- **HOW TO COMPLETE THIS TASK**
Retype every line of the data below, starting with the first and ending with the line that contains "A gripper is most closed", but leave out the pictures.
(LISTED RECORDS begins)
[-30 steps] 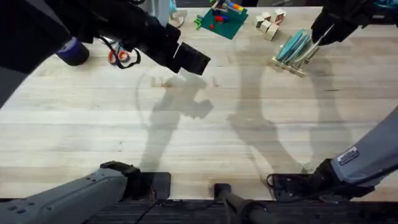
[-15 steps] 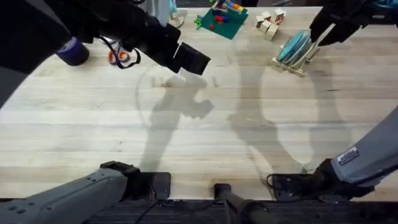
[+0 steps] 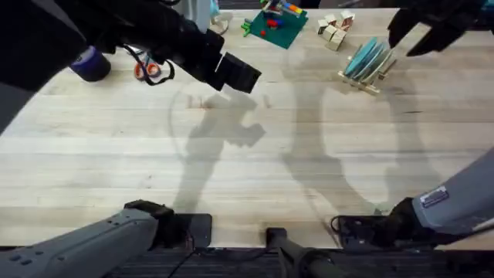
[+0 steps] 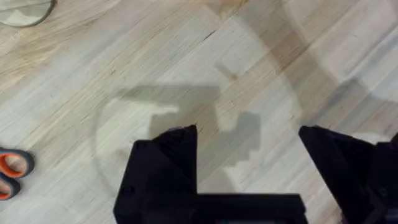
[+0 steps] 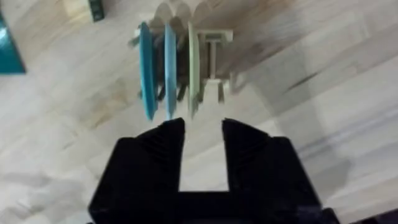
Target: Pick up the plates from the table one by one and place each into a slot on the dish rack.
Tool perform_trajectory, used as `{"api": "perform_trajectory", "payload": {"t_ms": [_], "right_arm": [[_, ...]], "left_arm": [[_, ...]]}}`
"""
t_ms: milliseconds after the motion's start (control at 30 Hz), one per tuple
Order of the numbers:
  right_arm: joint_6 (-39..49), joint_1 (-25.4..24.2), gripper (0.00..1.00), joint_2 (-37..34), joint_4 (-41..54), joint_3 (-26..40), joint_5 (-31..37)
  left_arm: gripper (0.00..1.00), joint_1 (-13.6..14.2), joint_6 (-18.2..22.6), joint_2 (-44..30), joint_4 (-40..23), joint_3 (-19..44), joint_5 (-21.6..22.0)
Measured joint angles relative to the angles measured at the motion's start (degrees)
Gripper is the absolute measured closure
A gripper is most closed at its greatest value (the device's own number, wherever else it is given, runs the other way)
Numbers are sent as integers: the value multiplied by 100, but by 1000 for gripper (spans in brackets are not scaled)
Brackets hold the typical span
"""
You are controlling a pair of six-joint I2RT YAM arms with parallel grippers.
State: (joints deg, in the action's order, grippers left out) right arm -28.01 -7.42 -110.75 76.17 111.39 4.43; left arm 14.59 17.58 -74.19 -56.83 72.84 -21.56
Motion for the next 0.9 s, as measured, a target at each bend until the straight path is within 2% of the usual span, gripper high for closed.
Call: {"api": "perform_trajectory", "payload": {"t_ms": [133, 167, 233, 267, 533, 700, 900], "right_arm": [[141, 0, 470, 490, 349, 11, 0], [199, 0, 389, 617, 458, 15, -2], [402, 2, 130, 825, 680, 24, -2], [547, 2, 36, 925, 808, 24, -2], [1175, 170, 6, 1550, 1333, 24, 4], [1448, 290, 6, 2294, 1381, -53, 2], [1601, 463, 5, 3606, 1261, -954, 2]], "left_arm": [[6, -2, 0, 0, -1, 0, 0], [6, 0, 0, 0, -1, 0, 0], [6, -1, 0, 0, -1, 0, 0], [6, 0, 0, 0, -1, 0, 0], [6, -2, -1, 0, -43, 0, 0], [7, 0, -31, 0, -89, 0, 0], [6, 0, -46, 0, -89, 0, 0]]}}
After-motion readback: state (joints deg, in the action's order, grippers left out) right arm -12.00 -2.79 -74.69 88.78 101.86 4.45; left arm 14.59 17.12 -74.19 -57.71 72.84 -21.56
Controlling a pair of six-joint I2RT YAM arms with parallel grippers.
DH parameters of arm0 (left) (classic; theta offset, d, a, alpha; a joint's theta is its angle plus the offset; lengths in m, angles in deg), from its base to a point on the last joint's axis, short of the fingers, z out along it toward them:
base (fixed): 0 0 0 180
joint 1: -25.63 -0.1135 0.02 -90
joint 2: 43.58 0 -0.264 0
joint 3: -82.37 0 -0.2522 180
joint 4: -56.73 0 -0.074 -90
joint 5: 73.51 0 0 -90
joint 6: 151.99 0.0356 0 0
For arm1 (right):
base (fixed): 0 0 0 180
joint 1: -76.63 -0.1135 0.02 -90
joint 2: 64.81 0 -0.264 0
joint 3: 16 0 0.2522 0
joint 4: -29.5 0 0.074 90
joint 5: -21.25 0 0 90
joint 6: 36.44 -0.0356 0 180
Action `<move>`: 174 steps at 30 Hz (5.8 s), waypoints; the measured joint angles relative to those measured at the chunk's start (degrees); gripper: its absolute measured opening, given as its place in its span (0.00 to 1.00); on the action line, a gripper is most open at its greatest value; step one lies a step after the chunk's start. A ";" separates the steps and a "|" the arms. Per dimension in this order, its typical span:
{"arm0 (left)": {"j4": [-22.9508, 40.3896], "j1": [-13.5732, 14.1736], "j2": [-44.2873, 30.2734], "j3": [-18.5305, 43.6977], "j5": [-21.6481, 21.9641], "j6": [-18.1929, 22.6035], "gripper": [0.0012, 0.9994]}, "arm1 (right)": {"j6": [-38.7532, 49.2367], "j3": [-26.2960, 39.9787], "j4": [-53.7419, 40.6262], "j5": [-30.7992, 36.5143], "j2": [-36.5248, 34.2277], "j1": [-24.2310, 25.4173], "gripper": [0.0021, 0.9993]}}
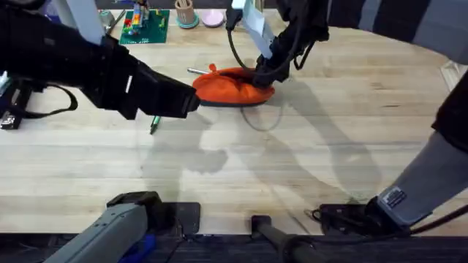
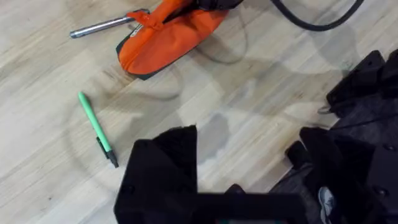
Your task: Unzip the bag, pick up the pens from the table one at a time and place them inside, then zip the bag closed.
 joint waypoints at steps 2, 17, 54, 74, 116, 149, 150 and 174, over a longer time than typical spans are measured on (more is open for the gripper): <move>-0.01 0.00 0.00 0.00 0.00 0.00 1.00 | 0.00 0.00 0.02 -0.17 -0.17 0.00 0.03; -0.09 0.00 0.00 0.00 0.00 -0.01 1.00 | 1.12 0.07 -0.17 -0.53 -0.49 -0.11 0.97; -1.40 0.00 0.00 0.00 0.00 -0.01 1.00 | -3.31 0.07 -3.16 -0.29 10.14 0.04 1.00; -1.40 0.00 0.00 0.00 0.00 -0.01 1.00 | -15.51 0.07 -6.25 -0.31 21.94 0.04 1.00; -11.52 0.00 -10.59 0.20 29.14 -17.53 1.00 | -27.32 0.07 -19.19 -0.29 31.93 8.61 1.00; -37.37 -0.57 -23.01 -20.15 33.22 -16.45 1.00 | -27.32 0.07 -19.37 -0.31 31.92 8.63 1.00; -37.58 -0.57 -23.89 -20.17 33.32 -16.45 0.99 | -27.32 0.07 -19.37 -0.29 31.93 8.61 1.00; -40.26 -0.41 -34.18 -19.89 31.94 -18.81 0.27 | -27.32 0.07 -19.30 -0.29 31.93 8.61 1.00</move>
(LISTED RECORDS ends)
- **TASK SOLUTION**
[-30 steps] 
[-15 steps] 
[+0 steps] 
[+0 steps] 
[+0 steps] 
Target: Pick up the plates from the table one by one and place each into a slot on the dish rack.
Tool perform_trajectory, used as `{"api": "perform_trajectory", "payload": {"t_ms": [_], "right_arm": [[_, ...]], "left_arm": [[_, ...]]}}`
"""
t_ms: milliseconds after the motion's start (control at 30 Hz), one per tuple
Order of the numbers:
  right_arm: joint_6 (-39..49), joint_1 (-25.4..24.2), gripper (0.00..1.00), joint_2 (-37..34), joint_4 (-41..54), joint_3 (-26..40), joint_5 (-31..37)
  left_arm: gripper (0.00..1.00), joint_1 (-13.6..14.2), joint_6 (-18.2..22.6), joint_2 (-44..30), joint_4 (-40..23), joint_3 (-19..44), joint_5 (-21.6..22.0)
Measured joint angles relative to the angles measured at the motion's start (degrees)
Gripper is the absolute measured closure
A gripper is most closed at its greatest value (the device's own number, wherever else it is given, runs the other way)

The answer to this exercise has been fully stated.